- Education: University of Michigan (PhD) Case Institute of Technology
- Known for: Functional analysis, Operator Theory, Composition Operators
- Scientific career
- Fields: Mathematics
- Workplaces: Queen's University, Canada Michigan State University Portland State University
- Thesis: Linear functionals on non-locally convex spaces. (1969)
- Doctoral advisor: Allen Shields
- Doctoral students: Barbara MacCluer

= Joel Shapiro (mathematician) =

American mathematician

Joel H. Shapiro is an American mathematician, active in the field of composition operators. He is the author of the book Composition Operators and Classical Function Theory, and the American Mathematical Society memoir "Cyclic Phenomena for Composition Operators" (Memoirs of the American Math. Society #596, Vol. 125, 1997, pp. 1–105), with Paul Bourdon.

==Career==
Shapiro completed his PhD thesis entitled "Linear Functionals on Non-Locally Convex Spaces" under the supervision of Allen Shields in 1969 at the University of Michigan.
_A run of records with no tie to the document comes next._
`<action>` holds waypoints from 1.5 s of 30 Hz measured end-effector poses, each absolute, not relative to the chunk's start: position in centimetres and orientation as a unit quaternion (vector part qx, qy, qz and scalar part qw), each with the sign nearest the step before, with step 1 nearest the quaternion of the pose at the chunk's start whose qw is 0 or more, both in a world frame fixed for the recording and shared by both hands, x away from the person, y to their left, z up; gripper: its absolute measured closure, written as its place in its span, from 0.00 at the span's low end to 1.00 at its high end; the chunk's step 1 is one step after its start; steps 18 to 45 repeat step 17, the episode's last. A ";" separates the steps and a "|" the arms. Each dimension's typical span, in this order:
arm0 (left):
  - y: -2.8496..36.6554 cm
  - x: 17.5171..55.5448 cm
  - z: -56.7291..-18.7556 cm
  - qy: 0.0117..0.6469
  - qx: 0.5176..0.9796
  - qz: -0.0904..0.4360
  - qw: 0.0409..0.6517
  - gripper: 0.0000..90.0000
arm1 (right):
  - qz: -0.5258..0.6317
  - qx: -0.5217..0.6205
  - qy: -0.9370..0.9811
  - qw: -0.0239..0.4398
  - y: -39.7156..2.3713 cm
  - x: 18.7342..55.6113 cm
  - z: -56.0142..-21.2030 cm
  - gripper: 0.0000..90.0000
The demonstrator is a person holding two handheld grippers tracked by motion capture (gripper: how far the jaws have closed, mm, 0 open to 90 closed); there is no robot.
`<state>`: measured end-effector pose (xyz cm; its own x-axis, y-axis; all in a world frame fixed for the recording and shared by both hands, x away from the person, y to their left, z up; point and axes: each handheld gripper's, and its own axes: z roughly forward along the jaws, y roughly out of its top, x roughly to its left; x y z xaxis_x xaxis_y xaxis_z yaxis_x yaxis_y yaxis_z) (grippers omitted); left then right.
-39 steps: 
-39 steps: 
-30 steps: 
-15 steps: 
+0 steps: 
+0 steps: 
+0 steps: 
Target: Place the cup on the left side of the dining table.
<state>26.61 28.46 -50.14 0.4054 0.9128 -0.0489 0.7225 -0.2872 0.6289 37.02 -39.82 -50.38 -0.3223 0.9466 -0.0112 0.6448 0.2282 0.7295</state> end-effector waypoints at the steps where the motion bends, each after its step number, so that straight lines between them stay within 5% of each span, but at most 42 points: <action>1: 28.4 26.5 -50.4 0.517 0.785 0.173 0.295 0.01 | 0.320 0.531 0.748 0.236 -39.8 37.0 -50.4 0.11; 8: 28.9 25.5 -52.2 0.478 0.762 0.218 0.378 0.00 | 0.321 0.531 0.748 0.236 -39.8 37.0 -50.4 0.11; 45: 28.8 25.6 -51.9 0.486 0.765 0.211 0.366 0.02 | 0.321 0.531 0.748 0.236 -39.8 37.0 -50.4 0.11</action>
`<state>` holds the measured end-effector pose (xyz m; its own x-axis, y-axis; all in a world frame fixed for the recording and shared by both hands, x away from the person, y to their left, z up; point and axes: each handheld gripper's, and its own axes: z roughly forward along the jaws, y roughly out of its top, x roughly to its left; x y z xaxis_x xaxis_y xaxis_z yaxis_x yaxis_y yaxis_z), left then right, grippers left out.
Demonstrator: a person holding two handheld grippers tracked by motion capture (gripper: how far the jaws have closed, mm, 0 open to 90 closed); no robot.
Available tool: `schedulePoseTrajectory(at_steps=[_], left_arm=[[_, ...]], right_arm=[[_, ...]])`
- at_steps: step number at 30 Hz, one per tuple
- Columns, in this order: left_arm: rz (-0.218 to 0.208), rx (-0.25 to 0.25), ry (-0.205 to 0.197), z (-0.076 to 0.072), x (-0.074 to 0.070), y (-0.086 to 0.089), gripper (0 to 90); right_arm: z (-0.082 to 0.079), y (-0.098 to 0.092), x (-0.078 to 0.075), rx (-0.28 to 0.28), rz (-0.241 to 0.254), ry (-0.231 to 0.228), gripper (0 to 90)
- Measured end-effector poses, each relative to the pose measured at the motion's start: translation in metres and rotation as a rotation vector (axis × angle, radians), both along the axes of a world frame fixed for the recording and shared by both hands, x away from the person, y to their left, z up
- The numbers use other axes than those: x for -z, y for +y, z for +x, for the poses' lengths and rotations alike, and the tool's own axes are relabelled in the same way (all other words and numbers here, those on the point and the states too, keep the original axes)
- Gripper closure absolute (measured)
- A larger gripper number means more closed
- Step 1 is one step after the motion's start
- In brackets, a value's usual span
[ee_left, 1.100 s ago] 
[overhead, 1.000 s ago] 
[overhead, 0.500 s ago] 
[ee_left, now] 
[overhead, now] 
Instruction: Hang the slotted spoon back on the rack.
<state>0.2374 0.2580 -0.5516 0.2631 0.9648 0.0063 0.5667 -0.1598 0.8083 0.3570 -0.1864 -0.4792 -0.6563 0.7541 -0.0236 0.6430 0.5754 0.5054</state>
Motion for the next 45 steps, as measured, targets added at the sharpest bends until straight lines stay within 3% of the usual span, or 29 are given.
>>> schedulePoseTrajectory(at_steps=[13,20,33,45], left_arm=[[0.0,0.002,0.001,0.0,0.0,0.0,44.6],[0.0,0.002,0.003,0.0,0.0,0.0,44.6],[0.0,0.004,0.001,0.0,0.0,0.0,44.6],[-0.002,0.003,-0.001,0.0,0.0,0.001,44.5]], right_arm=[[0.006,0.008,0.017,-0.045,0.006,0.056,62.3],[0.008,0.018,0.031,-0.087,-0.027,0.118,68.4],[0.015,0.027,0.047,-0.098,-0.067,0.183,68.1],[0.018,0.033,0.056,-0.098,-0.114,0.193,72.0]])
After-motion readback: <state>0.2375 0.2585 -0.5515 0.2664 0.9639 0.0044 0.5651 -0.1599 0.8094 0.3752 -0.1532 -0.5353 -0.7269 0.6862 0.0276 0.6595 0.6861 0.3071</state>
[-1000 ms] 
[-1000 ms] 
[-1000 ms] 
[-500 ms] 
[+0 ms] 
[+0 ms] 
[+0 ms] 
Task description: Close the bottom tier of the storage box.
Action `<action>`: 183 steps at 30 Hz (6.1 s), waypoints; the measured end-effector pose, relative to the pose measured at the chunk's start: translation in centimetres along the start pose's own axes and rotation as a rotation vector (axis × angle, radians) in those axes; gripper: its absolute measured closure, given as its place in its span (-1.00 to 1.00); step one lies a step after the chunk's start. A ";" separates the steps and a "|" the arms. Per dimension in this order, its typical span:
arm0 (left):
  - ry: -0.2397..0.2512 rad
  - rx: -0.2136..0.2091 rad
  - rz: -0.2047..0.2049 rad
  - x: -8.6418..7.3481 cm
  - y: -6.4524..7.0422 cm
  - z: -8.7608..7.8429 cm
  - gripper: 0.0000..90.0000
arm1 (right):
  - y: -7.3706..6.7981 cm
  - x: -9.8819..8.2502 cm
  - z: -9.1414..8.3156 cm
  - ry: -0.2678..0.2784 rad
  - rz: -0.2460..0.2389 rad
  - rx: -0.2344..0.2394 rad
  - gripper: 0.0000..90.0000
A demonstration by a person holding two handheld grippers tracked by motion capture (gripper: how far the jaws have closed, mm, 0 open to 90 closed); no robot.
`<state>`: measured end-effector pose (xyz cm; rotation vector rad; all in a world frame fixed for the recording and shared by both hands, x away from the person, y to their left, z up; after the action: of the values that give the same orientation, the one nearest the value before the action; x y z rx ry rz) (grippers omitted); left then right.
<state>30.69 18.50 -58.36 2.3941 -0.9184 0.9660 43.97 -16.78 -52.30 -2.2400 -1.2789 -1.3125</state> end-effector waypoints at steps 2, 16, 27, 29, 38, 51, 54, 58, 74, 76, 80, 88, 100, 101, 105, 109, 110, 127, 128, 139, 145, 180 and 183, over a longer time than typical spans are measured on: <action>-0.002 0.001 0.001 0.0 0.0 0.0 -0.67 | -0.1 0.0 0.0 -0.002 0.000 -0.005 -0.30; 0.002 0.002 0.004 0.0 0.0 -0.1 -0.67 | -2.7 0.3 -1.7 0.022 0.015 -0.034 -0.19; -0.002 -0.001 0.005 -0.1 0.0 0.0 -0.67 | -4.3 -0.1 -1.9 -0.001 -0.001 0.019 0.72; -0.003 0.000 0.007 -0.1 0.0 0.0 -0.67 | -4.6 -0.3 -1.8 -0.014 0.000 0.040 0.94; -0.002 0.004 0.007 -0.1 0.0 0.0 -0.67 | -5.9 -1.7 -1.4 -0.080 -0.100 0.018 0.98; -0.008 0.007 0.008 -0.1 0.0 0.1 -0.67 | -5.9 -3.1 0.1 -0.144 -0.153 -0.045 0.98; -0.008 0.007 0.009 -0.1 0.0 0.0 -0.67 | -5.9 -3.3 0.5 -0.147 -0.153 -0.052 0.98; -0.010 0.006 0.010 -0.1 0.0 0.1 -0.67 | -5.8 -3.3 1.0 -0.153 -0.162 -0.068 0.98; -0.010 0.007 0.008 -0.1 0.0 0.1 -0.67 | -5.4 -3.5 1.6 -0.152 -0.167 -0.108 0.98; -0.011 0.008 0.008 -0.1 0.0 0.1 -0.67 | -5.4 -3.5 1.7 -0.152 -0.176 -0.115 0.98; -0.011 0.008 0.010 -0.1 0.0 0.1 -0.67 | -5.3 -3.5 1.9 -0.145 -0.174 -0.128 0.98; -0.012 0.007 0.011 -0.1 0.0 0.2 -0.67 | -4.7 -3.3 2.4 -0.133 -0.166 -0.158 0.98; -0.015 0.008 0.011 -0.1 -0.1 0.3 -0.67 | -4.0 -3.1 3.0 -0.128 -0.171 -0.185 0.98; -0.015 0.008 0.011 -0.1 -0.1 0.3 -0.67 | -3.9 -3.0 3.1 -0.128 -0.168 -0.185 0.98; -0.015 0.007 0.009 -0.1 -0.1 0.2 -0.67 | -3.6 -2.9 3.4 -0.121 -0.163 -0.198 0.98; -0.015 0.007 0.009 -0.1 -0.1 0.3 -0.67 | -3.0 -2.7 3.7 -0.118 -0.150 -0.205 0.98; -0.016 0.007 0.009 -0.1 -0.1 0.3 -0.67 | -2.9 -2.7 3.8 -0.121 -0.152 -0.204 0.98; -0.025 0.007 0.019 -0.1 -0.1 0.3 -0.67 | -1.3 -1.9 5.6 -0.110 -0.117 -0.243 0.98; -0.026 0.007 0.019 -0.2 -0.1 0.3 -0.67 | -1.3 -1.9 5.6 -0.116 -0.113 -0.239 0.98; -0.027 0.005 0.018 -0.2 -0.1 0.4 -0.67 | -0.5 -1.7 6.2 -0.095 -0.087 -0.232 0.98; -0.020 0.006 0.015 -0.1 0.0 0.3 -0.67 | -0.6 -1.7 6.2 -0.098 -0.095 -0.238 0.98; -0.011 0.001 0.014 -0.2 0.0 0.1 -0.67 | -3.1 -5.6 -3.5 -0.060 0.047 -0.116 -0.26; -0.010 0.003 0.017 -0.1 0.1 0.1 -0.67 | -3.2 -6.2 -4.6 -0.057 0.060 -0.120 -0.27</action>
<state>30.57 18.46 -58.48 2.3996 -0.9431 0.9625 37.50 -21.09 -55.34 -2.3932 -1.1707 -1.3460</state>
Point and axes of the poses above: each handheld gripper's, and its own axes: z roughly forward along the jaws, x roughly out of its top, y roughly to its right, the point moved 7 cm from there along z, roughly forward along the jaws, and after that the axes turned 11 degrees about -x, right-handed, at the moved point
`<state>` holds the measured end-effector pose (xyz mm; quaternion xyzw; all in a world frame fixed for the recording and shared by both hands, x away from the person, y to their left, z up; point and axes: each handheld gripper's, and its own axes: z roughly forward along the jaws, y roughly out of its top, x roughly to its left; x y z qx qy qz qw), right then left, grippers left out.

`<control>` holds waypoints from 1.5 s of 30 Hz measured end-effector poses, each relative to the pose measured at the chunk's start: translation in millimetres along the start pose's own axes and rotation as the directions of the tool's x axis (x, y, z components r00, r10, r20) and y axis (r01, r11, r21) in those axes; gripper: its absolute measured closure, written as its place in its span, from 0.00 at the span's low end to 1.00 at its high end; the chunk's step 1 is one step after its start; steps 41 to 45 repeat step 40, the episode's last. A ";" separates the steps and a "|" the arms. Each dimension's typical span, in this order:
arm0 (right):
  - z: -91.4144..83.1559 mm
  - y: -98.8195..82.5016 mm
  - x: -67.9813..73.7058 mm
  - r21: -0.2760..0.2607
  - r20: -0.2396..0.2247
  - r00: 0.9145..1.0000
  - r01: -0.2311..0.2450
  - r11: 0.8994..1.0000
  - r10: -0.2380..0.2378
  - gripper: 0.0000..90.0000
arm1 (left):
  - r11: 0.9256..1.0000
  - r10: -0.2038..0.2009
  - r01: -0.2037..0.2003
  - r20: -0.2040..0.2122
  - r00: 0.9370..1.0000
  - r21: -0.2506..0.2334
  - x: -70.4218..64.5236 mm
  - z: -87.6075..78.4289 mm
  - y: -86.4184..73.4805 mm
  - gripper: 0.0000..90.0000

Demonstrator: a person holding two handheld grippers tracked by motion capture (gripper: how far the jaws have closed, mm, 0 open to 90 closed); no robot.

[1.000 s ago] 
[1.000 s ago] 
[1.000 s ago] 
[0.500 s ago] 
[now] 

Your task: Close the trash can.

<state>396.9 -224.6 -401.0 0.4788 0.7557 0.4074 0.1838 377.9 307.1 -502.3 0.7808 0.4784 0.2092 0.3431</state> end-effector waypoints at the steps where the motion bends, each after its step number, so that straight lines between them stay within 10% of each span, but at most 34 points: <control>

Upon graduating, he became a research associate at Queen's University, Canada, then from 1970 onwards was at Michigan State University, becoming a full professor in 1979. He stayed at Michigan State until 2006, when he retired and became an adjunct professor at Portland State University in Oregon.

Shapiro discovered some of the properties of composition operators, including a study of the cyclic properties of such operators and the first calculations of the essential norm for composition operators on the Hardy spaces of the Unit disc.